▶ _Activity_: Transcribe the listing in full, word for word; pictures do not belong in the copy.

▶ _Data_:

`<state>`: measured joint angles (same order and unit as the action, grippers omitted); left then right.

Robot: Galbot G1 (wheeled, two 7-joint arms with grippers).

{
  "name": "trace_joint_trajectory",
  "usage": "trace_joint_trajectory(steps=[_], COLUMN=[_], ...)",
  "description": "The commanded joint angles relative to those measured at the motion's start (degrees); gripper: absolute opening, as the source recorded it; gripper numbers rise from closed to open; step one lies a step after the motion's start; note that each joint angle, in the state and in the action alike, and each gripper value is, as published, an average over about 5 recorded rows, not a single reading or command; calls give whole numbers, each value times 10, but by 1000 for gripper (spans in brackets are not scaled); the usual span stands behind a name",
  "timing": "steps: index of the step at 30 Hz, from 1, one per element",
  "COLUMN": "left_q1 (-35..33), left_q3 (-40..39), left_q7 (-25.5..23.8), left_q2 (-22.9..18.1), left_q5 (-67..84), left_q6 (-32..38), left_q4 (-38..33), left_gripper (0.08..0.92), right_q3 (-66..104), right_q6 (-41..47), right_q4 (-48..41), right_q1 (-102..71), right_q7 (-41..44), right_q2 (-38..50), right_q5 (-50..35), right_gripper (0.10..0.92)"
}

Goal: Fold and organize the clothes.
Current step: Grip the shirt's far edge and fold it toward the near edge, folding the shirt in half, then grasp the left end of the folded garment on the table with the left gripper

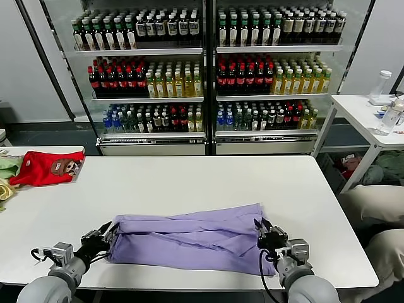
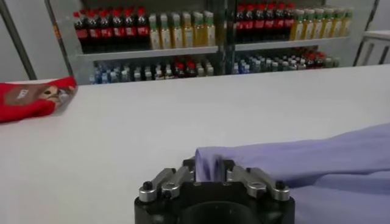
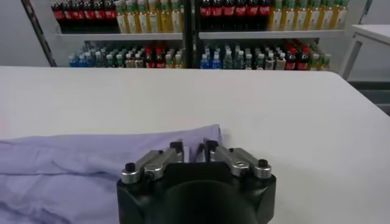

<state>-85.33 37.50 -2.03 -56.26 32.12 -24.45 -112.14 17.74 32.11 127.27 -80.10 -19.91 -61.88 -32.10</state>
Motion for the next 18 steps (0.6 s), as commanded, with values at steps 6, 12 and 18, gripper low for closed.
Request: trace_joint_trajectory(steps=[6, 12, 18], left_q1=[9, 16, 29], left_q3=[-27, -38, -45], left_q7=[137, 153, 160], left_q2=[-70, -73, -84], left_q5=[43, 51, 53], left_q6=[-41, -54, -53], left_q4=[-28, -3, 8], left_gripper=[638, 788, 821], right_q3=[32, 29, 20], right_q6=[9, 9, 6], right_q4=[68, 67, 59], right_q1=[-78, -86, -90], right_q7=[5, 10, 13], right_q2=[-17, -24, -22], right_q5=[34, 52, 73], right_gripper=[639, 793, 822])
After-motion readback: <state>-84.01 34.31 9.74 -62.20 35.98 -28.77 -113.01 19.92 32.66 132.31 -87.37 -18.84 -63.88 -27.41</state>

▶ _Reply_:
`<state>`: measured joint angles (same order and unit as the action, grippers omitted); left then right.

Robot: Galbot G1 (wheeled, two 7-joint arms with grippers).

{
  "name": "trace_joint_trajectory",
  "usage": "trace_joint_trajectory(steps=[_], COLUMN=[_], ...)",
  "description": "The commanded joint angles relative to those measured at the motion's start (degrees); gripper: absolute opening, as the source recorded it; gripper numbers rise from closed to open; step one lies a step after the motion's start; note that each joint angle, in the state and in the action alike, and each gripper value is, as published, an average over about 5 recorded rows, not a single reading or command; calls give whole numbers, each value times 10, but by 1000 for gripper (spans in brackets are not scaled); the usual span stands behind a name",
  "timing": "steps: index of the step at 30 Hz, from 1, one per element",
  "COLUMN": "left_q1 (-35..33), left_q3 (-40..39), left_q7 (-25.5..23.8), left_q2 (-22.9..18.1), left_q5 (-67..84), left_q6 (-32..38), left_q4 (-38..33), left_gripper (0.08..0.92), right_q3 (-66..104), right_q6 (-41..47), right_q4 (-48..41), right_q1 (-102..71), right_q7 (-41..44), right_q2 (-38..50), right_q5 (-50..35), right_gripper (0.10..0.92)"
}

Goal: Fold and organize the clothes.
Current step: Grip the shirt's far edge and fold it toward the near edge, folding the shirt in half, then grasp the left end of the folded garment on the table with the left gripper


<state>-85.33 37.50 -2.03 -56.26 32.12 -24.45 -112.14 17.74 32.11 127.27 -80.10 -19.91 -61.88 -32.10</state>
Motion for the next 18 steps (0.6 s), as commanded, with values at steps 6, 12 and 18, gripper low for closed.
Request: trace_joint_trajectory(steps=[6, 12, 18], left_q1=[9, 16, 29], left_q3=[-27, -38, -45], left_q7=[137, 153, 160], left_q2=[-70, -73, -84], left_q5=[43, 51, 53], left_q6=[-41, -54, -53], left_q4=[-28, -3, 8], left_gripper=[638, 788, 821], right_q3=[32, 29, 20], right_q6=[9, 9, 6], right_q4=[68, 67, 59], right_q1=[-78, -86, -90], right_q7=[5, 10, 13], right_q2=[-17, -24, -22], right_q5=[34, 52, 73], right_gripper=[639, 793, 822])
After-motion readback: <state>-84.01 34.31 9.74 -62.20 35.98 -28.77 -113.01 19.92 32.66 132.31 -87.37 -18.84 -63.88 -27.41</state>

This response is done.